-- Raw data --
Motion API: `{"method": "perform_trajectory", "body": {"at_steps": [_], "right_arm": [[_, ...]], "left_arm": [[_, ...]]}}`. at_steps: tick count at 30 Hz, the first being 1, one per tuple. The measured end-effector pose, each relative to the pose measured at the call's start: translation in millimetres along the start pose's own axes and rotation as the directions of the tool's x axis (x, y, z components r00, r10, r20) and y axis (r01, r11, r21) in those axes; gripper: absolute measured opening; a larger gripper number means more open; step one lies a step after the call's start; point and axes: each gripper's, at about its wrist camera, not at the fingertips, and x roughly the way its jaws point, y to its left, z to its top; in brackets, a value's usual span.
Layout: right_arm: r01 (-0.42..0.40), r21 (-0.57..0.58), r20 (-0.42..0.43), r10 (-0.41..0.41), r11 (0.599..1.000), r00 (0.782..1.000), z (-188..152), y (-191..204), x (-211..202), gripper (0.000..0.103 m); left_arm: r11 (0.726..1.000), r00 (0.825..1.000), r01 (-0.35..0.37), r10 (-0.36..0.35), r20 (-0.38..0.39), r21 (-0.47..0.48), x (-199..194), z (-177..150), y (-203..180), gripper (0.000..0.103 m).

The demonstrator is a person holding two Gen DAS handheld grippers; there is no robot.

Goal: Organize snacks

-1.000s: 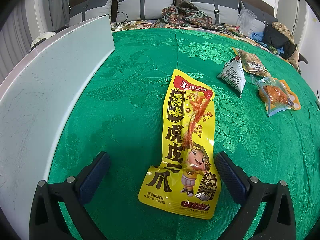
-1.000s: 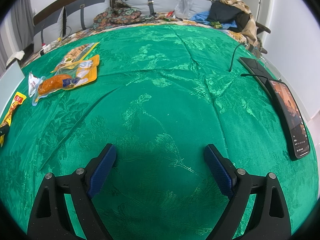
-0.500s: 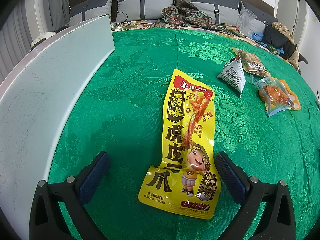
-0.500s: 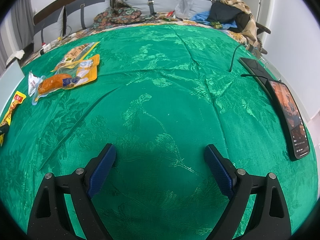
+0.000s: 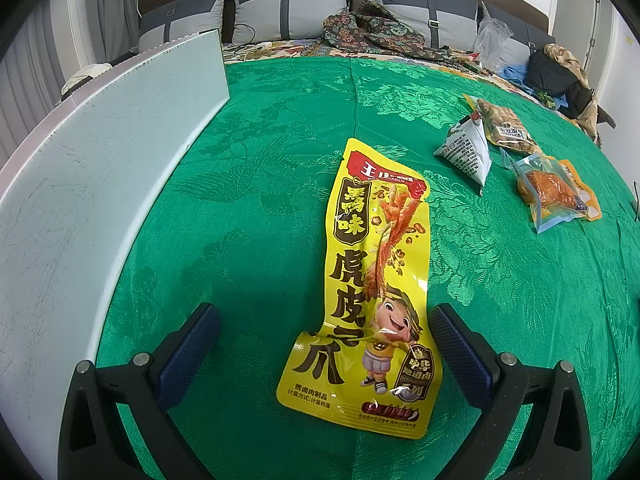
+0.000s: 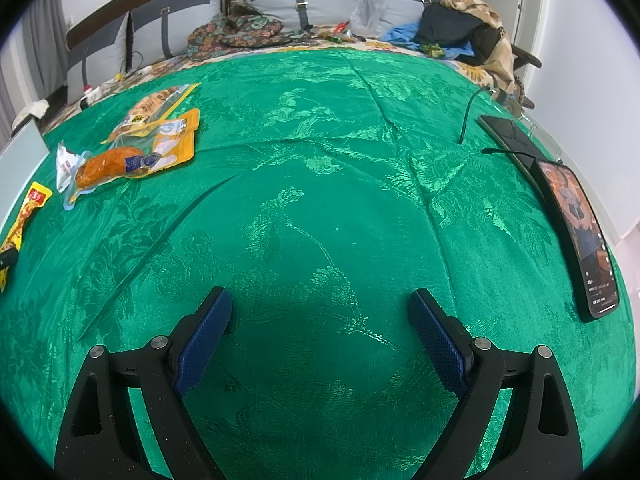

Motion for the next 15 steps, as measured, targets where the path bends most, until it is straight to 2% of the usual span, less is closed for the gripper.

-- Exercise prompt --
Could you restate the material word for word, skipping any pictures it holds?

-- The completed task --
Motion API: `{"method": "perform_trajectory", "body": {"at_steps": [_], "right_arm": [[_, ...]], "left_arm": [[_, ...]]}}`. at_steps: tick count at 30 Hz, the first being 1, one per tuple. The measured end-effector pose, each relative to the pose measured at the call's start: translation in millimetres along the start pose's own axes and rotation as the directions of the tool's x axis (x, y, z components r00, r10, r20) and y axis (r01, r11, r21) in those axes; gripper: absolute measured opening; a larger gripper number means more open; step one lies a step after the call's start; point and axes: each gripper's, at about its wrist camera, not at the fingertips, and x roughly the way its jaws point, y to its left, z to its top; in brackets, a value's usual span.
Layout: right_arm: r01 (-0.42..0.40), r21 (-0.57..0.58), r20 (-0.42..0.43), r10 (-0.41..0.41), r11 (0.599..1.000), r00 (0.782..1.000), z (-188..152), y (-191..204), x (-211..202), gripper (0.000..0.103 m); left_arm: r11 (0.726..1.000), r00 (0.825..1.000), r01 (-0.35..0.37), r10 (-0.36..0.35), r20 (-0.38..0.39), r21 (-0.47..0.48), x (-199..194), z (-177..150), y (-203..180), gripper (0.000..0.103 m).

The demonstrator is a person holding two Gen DAS handheld grippers; there is no robot.

Goal: Organize snacks

-1.000s: 
-1.000s: 
-0.500s: 
-0.500s: 
+0.000s: 
+0.000s: 

Motion for the next 15 steps, as measured, targets where the path bends most, until it is straight to 2% of the usual span, less is closed for the gripper.

No additional response is required.